To begin with it was like a walk in the park; the porters carried our bags, the cooks prepared our meals (by the way, cucumber soup is underrated!) and the guides, well, guided us up and up and down. Yes, down. On day 3 we reached an altitude of 4600m at lunchtime but then descended to 3800m to camp in order to acclimatise.

The spectacular landscape of Kilimanjaro

The final ascent took place 1.5 days later – it involved waking up at 11pm after just 3 hours of sleep to battle through fierce winds and chilling temperatures (the reason for making this final ascent at night is so that the scree (loose rock) is frozen in place which makes climbing more energy efficient).

We trekked steadily up a steep incline for 6 hours with rest stops every 1.5 hours. Despite breathing difficulties and splitting headaches, I successfully summited Mount Kilimanjaro at 8am on the 9th September 2012.

At 5895m, Kilimanjaro is both the highest point in Africa and tallest free-standing mountain in the world!

I don’t recall much from the final few hours before summit but I am sure of one thing – those were by far the most gruelling 9 hours of my life and it was the hardest thing I’ve ever done. My only other vivid memory is of the ridiculously amazing sunrise, where the sun started off considerably below eye-level (because of our lofty position) – it might not sound great but trust me it was special!



The arduous journey back down the mountain then began; the only things keeping me going were my elastic knee braces and thoughts of a shower and a beer. Attention soon turned to planning for our onward travel – most of us opted for a few days on Zanzibar Island followed by a nature safari. So after a celebratory night in Moshi we endured a hangover from hell on-board an 8 hour bus and a 3 hour ferry. But I didn’t care, we were in Zanzibar, and it was incredible!

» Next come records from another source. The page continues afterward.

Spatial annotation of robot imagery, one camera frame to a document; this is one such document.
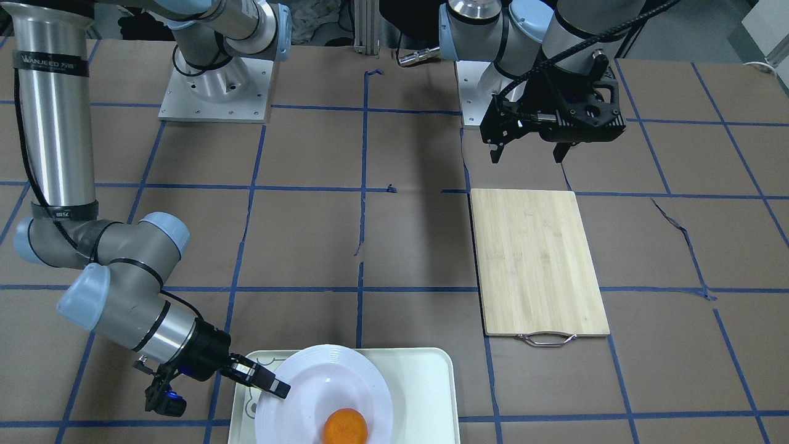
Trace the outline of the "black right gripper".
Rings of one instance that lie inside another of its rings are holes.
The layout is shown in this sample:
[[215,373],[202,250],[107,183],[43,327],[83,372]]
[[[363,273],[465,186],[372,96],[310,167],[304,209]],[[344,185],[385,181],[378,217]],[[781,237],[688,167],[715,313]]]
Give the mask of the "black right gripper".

Running water, real toilets, luxury beds, exotic food, bar service, beach volleyball – it had it all! We snorkelled, went on boat trips, did a spice tour, wandered round the night markets and still had time to relax on the white sandy beaches.

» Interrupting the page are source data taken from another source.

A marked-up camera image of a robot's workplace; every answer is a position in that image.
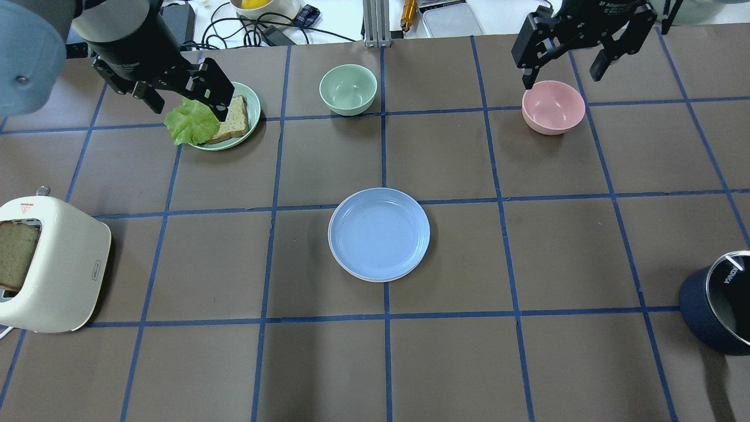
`green bowl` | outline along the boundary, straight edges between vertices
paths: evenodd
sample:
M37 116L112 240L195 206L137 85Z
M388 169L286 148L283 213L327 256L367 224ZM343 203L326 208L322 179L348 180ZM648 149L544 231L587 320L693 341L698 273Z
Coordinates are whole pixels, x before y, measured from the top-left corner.
M336 114L356 116L375 100L377 79L370 69L360 65L332 68L320 81L320 97Z

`dark blue container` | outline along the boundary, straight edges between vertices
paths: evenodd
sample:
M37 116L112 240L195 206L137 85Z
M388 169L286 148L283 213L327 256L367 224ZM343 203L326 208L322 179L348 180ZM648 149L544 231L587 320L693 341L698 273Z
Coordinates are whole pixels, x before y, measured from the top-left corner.
M679 310L690 330L725 354L750 354L750 252L731 252L690 275Z

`bread slice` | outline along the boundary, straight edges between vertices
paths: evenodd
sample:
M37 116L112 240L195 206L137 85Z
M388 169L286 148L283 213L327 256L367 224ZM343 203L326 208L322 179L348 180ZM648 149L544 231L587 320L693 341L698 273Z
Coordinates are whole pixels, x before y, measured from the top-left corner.
M21 290L38 241L36 228L23 223L0 222L0 288Z
M242 95L232 97L229 103L229 112L226 120L220 122L219 131L216 132L206 143L218 143L231 137L240 137L250 130L248 124L248 103Z

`blue plate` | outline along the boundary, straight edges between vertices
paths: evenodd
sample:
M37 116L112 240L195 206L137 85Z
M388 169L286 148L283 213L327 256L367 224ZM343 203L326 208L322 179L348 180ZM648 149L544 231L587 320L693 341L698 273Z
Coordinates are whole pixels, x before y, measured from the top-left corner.
M328 244L353 276L390 282L419 264L430 243L430 223L409 195L372 188L345 199L331 217Z

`lettuce leaf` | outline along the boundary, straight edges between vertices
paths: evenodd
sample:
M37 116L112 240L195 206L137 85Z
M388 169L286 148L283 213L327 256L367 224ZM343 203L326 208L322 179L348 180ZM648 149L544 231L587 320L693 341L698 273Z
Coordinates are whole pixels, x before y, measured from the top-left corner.
M166 115L164 124L176 146L181 143L200 145L219 132L219 119L209 106L187 98L183 98L182 105Z

I could’ve stayed on Zanzibar for weeks but our visas were limited so off we went back to the mainland for a 2 day nature safari. For those of you who’ve never done a safari, I can’t recommend them enough (they’re a once in a lifetime opportunity but you should try to do them more than once in your life)! You get to see some of the most amazing animals on the planet – ones that you watch in nature programmes on TV and only ever dream of seeing in real life.

Posing for my photo…

The whole experience couldn’t be further from a day out to your local zoo, and that’s what I love – it’s all about witnessing these magnificent creatures in their natural habitat, even if it takes a while to find them. Throughout Tarangire and Ngorongoro we spotted Lion, Elephant, Buffalo and Rhino – 4 out of the so called “Big 5” (Leopards being nocturnal are notoriously difficult to find) – plus plenty more.

It’s also quite rare to see a male lion in the wild!


Looking back now, a 2-day safari was never enough, but it did round off two of the best weeks of my life. Two weeks that were destined to define my future…



To summarise, I had the most incredible time in Tanzania climbing Kilimanjaro – it was physically challenging, mentally rewarding, relaxing, exciting and culturally eye-opening – it had it all (no surprises that it inspired me to take on further travel)!

Perhaps the most important thing for me personally though was proving that my bones were no longer an obstacle in physically demanding situations like those that I experienced. As a result, I urge anyone that’s thinking of climbing a mountain to give Kili a go and not let physical barriers or mental doubts stop you from trying new things – if I can conquer Kilimanjaro, then there’s a damn good chance that you can too! (Plus it’s the perfect location with Zanzibar ready to welcome you for relaxation and recovery, followed by a nature safari in the African Savannah).

Seriously though, it doesn’t even have to be travel related – if you’ve been thinking of trying out a new activity lately, or maybe changing your routine, then do itgo for it, try it, see what happens, learn from itI promise you’ll be better for it!


So there you have it, the story of where my travels all began.